**Exercise objective**: Write the listing out again, all of it, word for word.

**Data below**:
=== Section Start ===

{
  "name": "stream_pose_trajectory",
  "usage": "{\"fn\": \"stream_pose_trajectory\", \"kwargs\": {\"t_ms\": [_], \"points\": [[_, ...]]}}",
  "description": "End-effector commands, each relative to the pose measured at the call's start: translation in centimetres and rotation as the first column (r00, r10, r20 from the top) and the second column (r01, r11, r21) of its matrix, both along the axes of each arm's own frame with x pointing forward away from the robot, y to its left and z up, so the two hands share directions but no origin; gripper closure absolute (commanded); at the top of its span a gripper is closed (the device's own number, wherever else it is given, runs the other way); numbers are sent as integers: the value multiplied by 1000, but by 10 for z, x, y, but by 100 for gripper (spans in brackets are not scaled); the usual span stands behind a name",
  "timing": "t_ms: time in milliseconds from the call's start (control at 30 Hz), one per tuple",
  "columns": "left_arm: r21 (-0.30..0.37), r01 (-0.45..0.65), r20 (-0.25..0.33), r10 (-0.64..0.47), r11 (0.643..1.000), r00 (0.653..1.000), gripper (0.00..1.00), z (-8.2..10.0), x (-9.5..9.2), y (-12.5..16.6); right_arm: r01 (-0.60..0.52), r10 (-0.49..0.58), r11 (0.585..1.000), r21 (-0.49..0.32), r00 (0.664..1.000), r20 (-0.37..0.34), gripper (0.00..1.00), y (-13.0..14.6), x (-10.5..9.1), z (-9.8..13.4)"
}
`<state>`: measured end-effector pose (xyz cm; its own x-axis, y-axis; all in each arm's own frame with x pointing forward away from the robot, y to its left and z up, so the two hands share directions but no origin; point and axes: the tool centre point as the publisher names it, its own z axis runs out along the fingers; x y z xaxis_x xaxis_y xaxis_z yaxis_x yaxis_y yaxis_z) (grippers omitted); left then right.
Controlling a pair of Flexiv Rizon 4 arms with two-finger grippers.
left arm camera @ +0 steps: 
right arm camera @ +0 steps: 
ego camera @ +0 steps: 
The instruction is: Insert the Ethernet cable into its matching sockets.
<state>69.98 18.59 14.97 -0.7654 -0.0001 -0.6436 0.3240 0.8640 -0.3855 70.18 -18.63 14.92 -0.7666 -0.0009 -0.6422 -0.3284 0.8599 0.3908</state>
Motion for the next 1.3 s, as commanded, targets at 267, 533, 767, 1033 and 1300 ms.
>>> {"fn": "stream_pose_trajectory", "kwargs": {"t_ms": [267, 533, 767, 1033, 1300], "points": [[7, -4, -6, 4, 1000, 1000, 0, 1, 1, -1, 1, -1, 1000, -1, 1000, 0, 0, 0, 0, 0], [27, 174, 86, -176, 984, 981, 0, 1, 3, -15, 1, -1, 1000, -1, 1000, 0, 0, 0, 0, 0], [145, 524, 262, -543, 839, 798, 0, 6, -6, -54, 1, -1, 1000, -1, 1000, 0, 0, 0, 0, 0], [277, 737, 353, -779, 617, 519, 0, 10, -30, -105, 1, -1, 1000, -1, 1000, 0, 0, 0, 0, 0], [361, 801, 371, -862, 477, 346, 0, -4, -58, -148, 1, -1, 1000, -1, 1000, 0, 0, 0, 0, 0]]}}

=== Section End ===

**Solution to the problem**:
{
  "name": "stream_pose_trajectory",
  "usage": "{\"fn\": \"stream_pose_trajectory\", \"kwargs\": {\"t_ms\": [_], \"points\": [[_, ...]]}}",
  "description": "End-effector commands, each relative to the pose measured at the call's start: translation in centimetres and rotation as the first column (r00, r10, r20 from the top) and the second column (r01, r11, r21) of its matrix, both along the axes of each arm's own frame with x pointing forward away from the robot, y to its left and z up, so the two hands share directions but no origin; gripper closure absolute (commanded); at the top of its span a gripper is closed (the device's own number, wherever else it is given, runs the other way); numbers are sent as integers: the value multiplied by 1000, but by 10 for z, x, y, but by 100 for gripper (spans in brackets are not scaled); the usual span stands behind a name",
  "timing": "t_ms: time in milliseconds from the call's start (control at 30 Hz), one per tuple",
  "columns": "left_arm: r21 (-0.30..0.37), r01 (-0.45..0.65), r20 (-0.25..0.33), r10 (-0.64..0.47), r11 (0.643..1.000), r00 (0.653..1.000), gripper (0.00..1.00), z (-8.2..10.0), x (-9.5..9.2), y (-12.5..16.6); right_arm: r01 (-0.60..0.52), r10 (-0.49..0.58), r11 (0.585..1.000), r21 (-0.49..0.32), r00 (0.664..1.000), r20 (-0.37..0.34), gripper (0.00..1.00), y (-13.0..14.6), x (-10.5..9.1), z (-9.8..13.4)"
}
`<state>`: measured end-effector pose (xyz cm; its own x-axis, y-axis; all in each arm's own frame with x pointing forward away from the robot, y to its left and z up, so the two hands share directions but no origin; point and axes: the tool centre point as the publisher names it, its own z axis runs out along the fingers; x y z xaxis_x xaxis_y xaxis_z yaxis_x yaxis_y yaxis_z) (grippers omitted); left then right.
Controlling a pair of Flexiv Rizon 4 arms with two-finger grippers.
left arm camera @ +0 steps: 
right arm camera @ +0 steps: 
ego camera @ +0 steps: 
The instruction is: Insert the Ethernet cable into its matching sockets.
<state>69.98 18.59 14.97 -0.7654 -0.0001 -0.6436 0.3240 0.8640 -0.3855 70.18 -18.63 14.92 -0.7666 -0.0009 -0.6422 -0.3284 0.8599 0.3908</state>
Motion for the next 1.3 s, as commanded, targets at 267, 533, 767, 1033 and 1300 ms.
>>> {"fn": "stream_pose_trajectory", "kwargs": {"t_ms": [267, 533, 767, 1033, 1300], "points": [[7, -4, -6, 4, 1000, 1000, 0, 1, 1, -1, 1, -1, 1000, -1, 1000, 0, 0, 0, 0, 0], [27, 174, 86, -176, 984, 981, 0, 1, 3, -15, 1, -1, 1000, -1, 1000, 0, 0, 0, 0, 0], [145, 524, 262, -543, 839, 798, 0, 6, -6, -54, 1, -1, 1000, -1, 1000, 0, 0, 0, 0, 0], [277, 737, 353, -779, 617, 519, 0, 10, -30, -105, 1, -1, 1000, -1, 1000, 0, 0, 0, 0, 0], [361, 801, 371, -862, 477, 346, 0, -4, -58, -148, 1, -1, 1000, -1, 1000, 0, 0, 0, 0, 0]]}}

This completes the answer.